Synergy analysis of BIA and cisplatin combinations in GBM neuro-spheres in vitro: To identify if the BIA and cisplatin combinations present synergistic anti-neoplastic effects in GBM cell line neuro-spheres, we used the SynergyFinder 3.0 software.⁸⁴For this, cell viability assays (see above) were performed. Concentrations of 0 μM, 0.3 μM, 1 μM and 3 μM were added in combination with 0 μM, 0.62 μM, 1.25 μM, 2.5 μM, 5 μM and 10 μM of cisplatin, accordingly, for an exposure duration of 5 days. Cell Titer Glo 3D assays were performed for cell viability assessment. SynergyFinder 3.0 analysis was done with LL4 curve fitting, with outlier correction, following a ZIP synergy score. We performed a ZIP-based analysis since this model low false positive rates while calculating synergy of anti-oncogenic drugs.⁸⁵For reference, a d-score of less than −10, could signify antagonism, −10 to 10 could signify additivity, and above 10 could signify synergism.

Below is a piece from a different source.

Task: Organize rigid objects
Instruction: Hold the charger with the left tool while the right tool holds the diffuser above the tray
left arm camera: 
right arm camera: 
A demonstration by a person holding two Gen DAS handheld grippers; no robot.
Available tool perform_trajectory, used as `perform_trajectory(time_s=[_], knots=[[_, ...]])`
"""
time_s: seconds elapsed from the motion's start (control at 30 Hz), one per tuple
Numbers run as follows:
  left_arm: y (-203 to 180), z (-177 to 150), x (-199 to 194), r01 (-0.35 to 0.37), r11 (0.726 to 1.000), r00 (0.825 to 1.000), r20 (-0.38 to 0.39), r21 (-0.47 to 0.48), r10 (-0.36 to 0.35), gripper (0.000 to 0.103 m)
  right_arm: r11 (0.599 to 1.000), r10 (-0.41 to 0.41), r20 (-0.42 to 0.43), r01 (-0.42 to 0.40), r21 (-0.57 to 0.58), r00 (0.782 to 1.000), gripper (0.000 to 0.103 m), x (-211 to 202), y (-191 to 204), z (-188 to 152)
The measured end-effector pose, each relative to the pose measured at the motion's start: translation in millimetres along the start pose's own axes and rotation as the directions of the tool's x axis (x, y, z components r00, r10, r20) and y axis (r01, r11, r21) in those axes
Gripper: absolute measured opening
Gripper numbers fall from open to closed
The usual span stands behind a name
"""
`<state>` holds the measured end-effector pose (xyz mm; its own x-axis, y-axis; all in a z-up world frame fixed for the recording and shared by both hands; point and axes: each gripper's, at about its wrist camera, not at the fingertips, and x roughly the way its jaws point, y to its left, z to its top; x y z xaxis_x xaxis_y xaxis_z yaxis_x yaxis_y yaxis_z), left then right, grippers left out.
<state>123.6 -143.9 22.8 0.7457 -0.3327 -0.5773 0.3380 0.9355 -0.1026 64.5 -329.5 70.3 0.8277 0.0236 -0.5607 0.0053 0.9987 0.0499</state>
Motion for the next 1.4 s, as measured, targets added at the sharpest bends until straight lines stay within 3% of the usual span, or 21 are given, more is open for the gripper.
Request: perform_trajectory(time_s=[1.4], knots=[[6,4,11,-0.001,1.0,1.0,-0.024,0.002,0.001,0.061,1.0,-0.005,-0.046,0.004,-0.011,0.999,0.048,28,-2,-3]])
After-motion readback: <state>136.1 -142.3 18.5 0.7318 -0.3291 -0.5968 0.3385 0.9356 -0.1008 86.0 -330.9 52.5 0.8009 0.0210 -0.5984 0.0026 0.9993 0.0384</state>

RNA-sequencing of HCMEC/D3 cells treated with BIA: For RNA-sequencing, HCMEC/D3 cells were plated at a density of 500,000 cells/well in a 6-well plate. Left to grow for 24 hours, and then treated with 1 μM of BIA or DMSO (control). After 24 hours, cells were collected and processed for RNA extraction using the column-based RNeasy kit (QIAGEN), following provider's instructions. RNA quality and quantity were quantified using a Nanodrop™ One (Invitrogen). At least 500 ng of RNA was submitted for bulk RNA-sequencing at GeneWiz (Azenta Life Sciences). QC was accessed, and library was prepared with Poly(A) selection. Sequencing was performed using Illumina HiSeq.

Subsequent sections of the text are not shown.